#### What you need to do:
Print, exactly as they stand, the lines from the start of the listing to the line containing "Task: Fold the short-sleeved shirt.", inclusive.

#### Dataset records:
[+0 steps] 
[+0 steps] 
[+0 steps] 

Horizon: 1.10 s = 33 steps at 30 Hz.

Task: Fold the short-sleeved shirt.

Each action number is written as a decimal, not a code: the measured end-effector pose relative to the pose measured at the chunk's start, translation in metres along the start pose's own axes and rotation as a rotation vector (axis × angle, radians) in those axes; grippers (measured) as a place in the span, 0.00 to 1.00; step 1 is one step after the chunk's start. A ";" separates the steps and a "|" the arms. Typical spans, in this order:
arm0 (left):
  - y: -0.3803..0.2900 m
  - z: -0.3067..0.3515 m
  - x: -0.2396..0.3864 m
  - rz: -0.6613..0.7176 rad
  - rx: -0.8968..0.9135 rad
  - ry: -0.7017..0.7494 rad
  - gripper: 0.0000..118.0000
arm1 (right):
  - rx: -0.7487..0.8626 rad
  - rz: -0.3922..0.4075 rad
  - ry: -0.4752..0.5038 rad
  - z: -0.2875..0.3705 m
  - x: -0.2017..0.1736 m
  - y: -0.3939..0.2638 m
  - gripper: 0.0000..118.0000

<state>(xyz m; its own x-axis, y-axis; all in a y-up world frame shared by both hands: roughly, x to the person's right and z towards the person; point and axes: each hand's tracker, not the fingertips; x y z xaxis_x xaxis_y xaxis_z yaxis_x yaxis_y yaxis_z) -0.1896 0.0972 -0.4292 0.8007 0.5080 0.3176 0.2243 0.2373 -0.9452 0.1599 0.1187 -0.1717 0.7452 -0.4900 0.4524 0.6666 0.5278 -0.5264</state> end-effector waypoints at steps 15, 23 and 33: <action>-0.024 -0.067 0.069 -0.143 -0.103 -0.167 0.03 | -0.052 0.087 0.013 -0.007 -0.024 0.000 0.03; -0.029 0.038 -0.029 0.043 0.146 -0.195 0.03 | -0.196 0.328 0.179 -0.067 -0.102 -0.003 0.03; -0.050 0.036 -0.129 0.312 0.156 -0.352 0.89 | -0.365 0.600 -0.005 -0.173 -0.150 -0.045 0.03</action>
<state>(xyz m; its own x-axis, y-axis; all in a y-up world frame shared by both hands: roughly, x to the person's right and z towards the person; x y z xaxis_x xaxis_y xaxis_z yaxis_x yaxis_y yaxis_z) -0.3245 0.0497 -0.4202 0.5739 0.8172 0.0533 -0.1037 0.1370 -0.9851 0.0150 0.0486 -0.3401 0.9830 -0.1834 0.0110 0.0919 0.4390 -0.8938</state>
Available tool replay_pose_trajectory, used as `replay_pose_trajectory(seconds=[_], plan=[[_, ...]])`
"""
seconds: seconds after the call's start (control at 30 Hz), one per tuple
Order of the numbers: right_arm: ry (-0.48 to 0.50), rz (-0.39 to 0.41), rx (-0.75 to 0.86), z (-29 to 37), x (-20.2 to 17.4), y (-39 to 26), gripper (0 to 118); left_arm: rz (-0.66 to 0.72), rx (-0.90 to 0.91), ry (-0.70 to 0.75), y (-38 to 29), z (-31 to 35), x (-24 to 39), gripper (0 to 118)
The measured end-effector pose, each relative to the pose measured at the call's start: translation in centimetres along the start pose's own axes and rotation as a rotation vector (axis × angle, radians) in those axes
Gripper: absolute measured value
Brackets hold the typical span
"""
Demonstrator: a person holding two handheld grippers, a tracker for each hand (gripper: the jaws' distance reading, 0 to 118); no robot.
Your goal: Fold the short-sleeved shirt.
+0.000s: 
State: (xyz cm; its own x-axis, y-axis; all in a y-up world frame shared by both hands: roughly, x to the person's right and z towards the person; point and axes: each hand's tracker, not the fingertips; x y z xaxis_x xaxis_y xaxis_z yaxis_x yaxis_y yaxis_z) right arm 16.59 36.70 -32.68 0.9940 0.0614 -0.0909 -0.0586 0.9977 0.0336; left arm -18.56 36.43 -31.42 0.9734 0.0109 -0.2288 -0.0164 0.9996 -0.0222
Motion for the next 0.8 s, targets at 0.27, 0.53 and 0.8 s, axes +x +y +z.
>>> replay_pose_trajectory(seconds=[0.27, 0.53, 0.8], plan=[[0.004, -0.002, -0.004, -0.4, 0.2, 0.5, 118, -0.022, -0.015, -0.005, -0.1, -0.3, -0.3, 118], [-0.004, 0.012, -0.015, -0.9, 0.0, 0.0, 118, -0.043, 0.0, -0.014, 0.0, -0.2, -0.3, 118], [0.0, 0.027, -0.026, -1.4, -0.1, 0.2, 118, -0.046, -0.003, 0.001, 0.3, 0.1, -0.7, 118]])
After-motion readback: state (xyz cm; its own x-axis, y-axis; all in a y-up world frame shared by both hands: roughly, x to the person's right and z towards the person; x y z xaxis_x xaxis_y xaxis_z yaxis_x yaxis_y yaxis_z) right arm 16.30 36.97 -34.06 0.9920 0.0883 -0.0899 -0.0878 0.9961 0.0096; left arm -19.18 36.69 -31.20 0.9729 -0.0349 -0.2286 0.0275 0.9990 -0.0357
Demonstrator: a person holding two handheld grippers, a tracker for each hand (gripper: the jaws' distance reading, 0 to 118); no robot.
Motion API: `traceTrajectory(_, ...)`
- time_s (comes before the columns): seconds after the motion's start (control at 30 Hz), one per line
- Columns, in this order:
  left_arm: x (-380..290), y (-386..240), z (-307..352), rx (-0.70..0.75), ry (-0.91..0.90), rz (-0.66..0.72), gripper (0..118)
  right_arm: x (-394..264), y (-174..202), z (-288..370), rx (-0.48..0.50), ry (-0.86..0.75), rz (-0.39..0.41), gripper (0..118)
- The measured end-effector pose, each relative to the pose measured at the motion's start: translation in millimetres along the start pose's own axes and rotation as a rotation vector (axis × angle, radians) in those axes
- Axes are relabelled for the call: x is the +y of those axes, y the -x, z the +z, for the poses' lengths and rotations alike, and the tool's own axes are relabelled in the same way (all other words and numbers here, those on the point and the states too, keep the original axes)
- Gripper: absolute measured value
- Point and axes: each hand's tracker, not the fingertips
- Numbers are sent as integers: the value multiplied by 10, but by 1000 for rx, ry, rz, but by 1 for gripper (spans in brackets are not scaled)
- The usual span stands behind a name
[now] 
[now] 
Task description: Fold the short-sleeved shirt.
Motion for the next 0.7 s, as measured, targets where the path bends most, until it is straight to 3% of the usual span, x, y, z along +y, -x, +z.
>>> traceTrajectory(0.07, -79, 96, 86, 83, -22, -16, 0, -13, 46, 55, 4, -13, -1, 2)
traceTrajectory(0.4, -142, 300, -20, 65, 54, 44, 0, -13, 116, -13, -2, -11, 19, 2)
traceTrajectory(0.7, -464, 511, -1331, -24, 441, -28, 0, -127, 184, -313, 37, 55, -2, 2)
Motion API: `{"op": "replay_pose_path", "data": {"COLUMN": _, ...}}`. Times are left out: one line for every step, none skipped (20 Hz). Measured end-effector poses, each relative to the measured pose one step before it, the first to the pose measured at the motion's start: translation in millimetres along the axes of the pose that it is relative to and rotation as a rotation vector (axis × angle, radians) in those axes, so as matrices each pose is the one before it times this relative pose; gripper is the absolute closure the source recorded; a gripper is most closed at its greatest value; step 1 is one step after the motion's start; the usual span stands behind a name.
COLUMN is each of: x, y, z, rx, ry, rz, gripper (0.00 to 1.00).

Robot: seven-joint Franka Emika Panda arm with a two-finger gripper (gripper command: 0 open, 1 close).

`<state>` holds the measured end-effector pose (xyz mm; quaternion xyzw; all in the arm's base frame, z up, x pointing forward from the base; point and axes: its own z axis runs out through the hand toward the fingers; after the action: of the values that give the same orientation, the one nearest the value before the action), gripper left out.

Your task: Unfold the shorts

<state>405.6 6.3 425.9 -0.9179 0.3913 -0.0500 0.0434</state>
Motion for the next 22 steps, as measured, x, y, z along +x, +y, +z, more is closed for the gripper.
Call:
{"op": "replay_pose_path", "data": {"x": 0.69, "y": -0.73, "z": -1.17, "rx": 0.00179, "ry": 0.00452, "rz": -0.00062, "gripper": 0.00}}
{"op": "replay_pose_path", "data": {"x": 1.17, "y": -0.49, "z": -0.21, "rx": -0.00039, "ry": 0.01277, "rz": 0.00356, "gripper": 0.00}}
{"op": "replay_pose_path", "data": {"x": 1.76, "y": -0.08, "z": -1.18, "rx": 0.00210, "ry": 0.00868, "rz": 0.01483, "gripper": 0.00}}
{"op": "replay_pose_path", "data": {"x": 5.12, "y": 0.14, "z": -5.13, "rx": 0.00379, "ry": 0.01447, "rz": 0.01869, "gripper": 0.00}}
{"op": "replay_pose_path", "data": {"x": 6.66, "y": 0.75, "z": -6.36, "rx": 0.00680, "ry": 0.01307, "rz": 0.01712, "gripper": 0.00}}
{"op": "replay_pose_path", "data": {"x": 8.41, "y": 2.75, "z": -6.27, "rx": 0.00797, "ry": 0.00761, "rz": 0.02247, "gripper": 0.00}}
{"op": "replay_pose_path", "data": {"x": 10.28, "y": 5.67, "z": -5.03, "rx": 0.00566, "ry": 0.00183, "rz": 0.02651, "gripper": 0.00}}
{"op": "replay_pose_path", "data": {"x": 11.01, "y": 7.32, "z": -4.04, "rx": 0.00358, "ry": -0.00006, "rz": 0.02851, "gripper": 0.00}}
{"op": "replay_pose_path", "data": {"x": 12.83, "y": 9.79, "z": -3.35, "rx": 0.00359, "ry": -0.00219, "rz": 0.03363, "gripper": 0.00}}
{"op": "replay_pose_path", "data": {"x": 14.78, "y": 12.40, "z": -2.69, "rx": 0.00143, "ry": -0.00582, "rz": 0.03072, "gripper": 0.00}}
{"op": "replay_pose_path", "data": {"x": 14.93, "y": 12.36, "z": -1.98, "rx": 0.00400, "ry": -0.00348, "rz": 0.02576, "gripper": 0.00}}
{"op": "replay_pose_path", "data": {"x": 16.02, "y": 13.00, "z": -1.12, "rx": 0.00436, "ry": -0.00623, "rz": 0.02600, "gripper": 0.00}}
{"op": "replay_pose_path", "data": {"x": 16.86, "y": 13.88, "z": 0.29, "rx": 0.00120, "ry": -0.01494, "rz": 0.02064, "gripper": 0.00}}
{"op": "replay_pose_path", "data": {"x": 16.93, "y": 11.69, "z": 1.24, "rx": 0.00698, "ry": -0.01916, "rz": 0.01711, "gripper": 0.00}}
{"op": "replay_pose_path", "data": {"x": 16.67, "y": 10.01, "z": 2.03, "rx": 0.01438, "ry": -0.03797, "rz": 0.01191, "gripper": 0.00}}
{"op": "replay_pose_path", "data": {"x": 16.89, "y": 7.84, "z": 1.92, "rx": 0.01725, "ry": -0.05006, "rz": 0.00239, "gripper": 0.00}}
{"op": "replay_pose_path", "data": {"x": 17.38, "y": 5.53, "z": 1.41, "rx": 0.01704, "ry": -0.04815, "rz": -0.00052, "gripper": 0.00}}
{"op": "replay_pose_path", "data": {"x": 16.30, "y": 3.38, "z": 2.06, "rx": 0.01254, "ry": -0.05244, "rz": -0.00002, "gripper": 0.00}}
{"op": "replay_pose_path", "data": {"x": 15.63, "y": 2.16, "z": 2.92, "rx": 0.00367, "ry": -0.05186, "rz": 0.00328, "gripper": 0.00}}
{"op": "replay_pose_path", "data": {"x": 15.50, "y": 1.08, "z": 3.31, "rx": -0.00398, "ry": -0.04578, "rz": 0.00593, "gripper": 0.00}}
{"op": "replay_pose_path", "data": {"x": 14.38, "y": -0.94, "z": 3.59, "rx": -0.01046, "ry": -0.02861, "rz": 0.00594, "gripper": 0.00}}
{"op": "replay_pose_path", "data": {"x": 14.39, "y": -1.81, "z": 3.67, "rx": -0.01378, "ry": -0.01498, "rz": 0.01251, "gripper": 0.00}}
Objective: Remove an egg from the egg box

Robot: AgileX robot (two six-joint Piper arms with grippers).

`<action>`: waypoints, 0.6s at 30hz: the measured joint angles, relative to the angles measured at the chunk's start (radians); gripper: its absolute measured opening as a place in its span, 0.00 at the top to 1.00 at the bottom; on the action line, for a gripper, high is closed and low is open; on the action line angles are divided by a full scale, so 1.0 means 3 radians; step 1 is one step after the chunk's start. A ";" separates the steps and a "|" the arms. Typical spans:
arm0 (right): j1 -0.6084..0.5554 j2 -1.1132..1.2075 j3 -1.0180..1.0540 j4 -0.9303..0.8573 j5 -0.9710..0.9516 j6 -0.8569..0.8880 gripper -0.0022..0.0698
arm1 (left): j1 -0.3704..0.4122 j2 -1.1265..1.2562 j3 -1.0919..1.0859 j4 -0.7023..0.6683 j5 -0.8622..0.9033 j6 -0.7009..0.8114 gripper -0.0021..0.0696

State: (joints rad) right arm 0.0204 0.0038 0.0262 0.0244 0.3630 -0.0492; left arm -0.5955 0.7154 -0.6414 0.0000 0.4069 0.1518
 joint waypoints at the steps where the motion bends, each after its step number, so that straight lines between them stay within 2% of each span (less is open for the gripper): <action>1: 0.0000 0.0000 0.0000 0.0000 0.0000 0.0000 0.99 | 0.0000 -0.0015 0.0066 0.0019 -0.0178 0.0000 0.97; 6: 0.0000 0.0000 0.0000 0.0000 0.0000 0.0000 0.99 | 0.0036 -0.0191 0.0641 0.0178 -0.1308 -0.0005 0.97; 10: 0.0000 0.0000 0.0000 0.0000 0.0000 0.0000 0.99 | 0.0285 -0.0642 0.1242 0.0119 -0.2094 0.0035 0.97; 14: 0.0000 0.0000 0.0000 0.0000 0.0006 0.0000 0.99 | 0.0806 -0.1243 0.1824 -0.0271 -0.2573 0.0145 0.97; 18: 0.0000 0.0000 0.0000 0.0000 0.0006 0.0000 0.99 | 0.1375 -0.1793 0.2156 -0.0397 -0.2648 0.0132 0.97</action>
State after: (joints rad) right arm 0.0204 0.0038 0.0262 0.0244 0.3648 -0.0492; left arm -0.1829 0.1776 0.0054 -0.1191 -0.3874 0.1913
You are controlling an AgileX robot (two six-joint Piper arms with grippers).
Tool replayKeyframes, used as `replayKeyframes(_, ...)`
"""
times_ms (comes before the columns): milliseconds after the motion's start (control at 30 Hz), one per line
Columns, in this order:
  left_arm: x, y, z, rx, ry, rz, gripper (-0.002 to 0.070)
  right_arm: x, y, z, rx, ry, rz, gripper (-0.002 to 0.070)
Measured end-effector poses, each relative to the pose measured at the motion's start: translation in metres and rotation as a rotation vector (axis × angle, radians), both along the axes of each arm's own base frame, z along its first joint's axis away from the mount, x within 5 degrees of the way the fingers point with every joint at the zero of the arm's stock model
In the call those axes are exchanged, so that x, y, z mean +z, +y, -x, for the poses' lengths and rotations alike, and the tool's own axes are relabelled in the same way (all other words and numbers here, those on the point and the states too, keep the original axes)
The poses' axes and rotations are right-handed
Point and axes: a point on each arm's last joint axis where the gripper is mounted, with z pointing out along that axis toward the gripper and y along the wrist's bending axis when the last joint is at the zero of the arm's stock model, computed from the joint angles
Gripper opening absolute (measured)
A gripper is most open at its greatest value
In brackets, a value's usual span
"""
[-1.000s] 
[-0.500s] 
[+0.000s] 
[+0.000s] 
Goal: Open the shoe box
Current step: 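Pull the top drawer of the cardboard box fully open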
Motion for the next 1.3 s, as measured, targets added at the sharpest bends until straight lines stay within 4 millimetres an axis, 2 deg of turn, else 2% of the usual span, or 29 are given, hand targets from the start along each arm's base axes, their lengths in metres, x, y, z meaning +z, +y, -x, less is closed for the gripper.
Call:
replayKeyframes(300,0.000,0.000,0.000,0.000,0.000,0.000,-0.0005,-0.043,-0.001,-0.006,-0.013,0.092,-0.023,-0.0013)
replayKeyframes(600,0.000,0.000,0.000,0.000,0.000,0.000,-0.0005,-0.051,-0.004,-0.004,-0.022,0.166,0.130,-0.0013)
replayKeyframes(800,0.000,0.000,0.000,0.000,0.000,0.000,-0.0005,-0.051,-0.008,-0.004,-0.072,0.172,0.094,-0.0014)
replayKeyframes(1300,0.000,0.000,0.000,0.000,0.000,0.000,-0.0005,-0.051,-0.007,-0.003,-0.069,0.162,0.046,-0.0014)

#### Answer area:
[+0 steps] 
[+0 steps] 
[+0 steps] 

Horizon: 1.10 s = 33 steps at 30 Hz.

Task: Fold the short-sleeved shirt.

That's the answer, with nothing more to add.